There are some considerations for implementation:

• File name and location
  • The name and location of the lockfile are not obvious in that case, as you can specify a different file with the --config flag. Perhaps it's worth looking at the behavior of similar tools. For example, Bundler can specify any path with the --gemfile flag.
• Type of hash to record
  • In the example above, only the h1: hash is recorded, but there is room for discussion on whether other hashes should be recorded. For example, Terraform records zh: hashes as well.
  • Terraform supports both zh: and h1: because it needed h1: to introduce Local Filesystem Mirrors. See also Feature request: Generate .terraform.lock.hcl including zh and h1 hash values for given platforms from required_providers block without downloading providers and modules hashicorp/terraform#27264 (comment) for details.
  • Given the discussion above, zh: might be sufficient for TFLint. On the other hand, h1: is better in terms of flexibility. If we record h1: hashes, will need checksums.txt with h1: hashes available for all platforms (currently only zh: hashes are included).
• Compatibility with automated update workflows
  • If using an automated workflow such as Renovate, the lockfile should contain hashes for all platforms, as tflint --init may run on different platforms. The key is to avoid unnecessary lockfile diffs in any case. Terraform only records the h1: hash of the platform it runs on, which should be avoided.
  • We may need to provide a mechanism to easily update the lockfile from Renovate.
• Application to plugin.SecureConfig
  • SecureConfig allows go-plugin to verify the checksum of the binary before executing the plugin. The hashes in the lockfile may be available for this checksum. But in that case, we want the h1: hash instead of the zh:. See also Configure go-plugin's SecureConfig tflint-plugin-sdk#192.

References

• Allow plugin version to be specified as SHA-1 hash #1486
• https://checkmarx.com/blog/attacking-the-software-supply-chain-with-a-simple-rename/
• https://developer.hashicorp.com/terraform/language/files/dependency-lock#lock-file-location
• https://github.com/hashicorp/terraform/tree/v1.3.6/internal/depsfile
• https://github.com/hashicorp/terraform/blob/v1.3.6/internal/getproviders/hash.go
• Feature request: Generate .terraform.lock.hcl including zh and h1 hash values for given platforms from required_providers block without downloading providers and modules hashicorp/terraform#27264 (comment)
• Configure go-plugin's SecureConfig tflint-plugin-sdk#192

[wyardley]

May want to send a preemptive heads up to the Renovate folks if / when this is implemented, so that they can try to implement lockfile updating in the tflint plugin manager (edit: I see it's noted above)

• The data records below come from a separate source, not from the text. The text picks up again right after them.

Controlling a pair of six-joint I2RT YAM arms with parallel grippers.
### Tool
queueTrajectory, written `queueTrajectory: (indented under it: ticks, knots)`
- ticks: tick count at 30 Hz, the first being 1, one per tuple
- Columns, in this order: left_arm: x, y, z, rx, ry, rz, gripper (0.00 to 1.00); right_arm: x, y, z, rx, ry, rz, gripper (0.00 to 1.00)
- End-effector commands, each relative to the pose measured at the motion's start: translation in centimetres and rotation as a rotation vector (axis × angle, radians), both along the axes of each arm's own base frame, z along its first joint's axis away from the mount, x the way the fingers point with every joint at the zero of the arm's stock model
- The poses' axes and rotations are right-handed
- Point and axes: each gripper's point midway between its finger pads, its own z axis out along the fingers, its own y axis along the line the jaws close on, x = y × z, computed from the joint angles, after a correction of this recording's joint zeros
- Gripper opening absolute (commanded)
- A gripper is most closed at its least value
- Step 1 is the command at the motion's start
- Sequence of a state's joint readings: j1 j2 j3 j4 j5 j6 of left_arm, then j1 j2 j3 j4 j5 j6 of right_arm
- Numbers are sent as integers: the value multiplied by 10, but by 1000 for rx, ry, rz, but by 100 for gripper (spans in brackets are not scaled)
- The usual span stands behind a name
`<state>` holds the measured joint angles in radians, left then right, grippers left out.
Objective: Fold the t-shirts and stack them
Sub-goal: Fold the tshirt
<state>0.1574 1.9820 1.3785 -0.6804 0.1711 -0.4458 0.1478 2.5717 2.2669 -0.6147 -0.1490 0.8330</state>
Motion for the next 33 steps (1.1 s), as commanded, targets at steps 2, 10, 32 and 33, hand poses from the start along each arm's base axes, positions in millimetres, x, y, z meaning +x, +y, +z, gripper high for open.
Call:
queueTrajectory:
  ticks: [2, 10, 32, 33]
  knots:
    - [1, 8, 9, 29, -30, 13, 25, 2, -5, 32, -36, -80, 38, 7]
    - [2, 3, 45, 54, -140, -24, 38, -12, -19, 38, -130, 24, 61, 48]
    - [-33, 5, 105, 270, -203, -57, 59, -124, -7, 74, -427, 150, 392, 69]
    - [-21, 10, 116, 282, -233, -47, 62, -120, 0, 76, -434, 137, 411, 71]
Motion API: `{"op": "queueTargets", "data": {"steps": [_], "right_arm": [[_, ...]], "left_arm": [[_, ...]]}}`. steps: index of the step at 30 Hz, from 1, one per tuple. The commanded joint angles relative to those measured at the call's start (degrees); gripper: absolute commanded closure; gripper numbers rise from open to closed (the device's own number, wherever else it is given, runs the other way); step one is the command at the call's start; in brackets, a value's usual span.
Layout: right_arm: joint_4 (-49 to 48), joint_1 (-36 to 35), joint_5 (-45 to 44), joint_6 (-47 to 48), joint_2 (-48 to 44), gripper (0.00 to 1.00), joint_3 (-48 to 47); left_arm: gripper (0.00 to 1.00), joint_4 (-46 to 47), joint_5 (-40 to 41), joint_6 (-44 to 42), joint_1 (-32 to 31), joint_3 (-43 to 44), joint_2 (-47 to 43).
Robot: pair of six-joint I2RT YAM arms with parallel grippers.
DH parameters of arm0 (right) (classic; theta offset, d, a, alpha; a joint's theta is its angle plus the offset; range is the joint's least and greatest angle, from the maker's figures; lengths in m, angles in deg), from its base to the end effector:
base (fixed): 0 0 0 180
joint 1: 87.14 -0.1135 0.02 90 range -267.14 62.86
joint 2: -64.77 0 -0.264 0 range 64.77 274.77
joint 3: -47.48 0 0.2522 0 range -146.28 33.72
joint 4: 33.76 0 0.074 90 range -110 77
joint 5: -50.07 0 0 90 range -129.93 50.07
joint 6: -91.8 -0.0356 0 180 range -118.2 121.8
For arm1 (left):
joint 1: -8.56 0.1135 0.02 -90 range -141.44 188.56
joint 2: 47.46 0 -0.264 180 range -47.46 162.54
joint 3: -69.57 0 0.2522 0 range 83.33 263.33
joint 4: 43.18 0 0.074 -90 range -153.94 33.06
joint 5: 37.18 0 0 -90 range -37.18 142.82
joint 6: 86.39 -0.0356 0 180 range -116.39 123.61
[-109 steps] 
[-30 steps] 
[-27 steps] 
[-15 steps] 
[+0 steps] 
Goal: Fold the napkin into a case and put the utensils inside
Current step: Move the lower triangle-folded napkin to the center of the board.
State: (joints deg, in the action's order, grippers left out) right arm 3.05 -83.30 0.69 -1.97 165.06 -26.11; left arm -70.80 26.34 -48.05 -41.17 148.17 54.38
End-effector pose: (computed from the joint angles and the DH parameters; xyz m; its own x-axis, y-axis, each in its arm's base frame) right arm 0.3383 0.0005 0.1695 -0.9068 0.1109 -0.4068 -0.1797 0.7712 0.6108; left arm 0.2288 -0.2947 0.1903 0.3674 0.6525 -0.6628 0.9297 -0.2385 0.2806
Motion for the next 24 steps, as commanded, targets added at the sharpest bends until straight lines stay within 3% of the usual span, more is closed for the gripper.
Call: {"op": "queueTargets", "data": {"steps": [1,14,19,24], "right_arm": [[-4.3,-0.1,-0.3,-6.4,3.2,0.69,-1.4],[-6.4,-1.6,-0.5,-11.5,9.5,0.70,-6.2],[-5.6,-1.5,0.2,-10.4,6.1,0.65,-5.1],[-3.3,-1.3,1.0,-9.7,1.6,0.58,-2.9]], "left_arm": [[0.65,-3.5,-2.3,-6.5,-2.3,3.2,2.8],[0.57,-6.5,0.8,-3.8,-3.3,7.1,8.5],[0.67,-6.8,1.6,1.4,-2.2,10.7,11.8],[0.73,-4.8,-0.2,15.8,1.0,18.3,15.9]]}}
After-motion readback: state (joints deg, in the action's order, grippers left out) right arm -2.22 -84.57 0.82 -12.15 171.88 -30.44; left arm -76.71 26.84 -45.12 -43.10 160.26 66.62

For terraform, at least, it's implemented in code vs. using the actual binary, but in theory, tflint may not have some of the limitations that are behind that

--upgrade flag is not required. tflint --init can always update the lockfile because TFLint does not support version constraints.

I wonder if there's a different name that should be used in this case, since, as you note, the version is always pinned anyway? I normally think of the lockfile (a concept that mostly comes from package managers) as "locking" the specific version where there's a fuzzy version spec vs. "locking" to a particular hash / signing key, though I guess both meanings could theoretically make sense.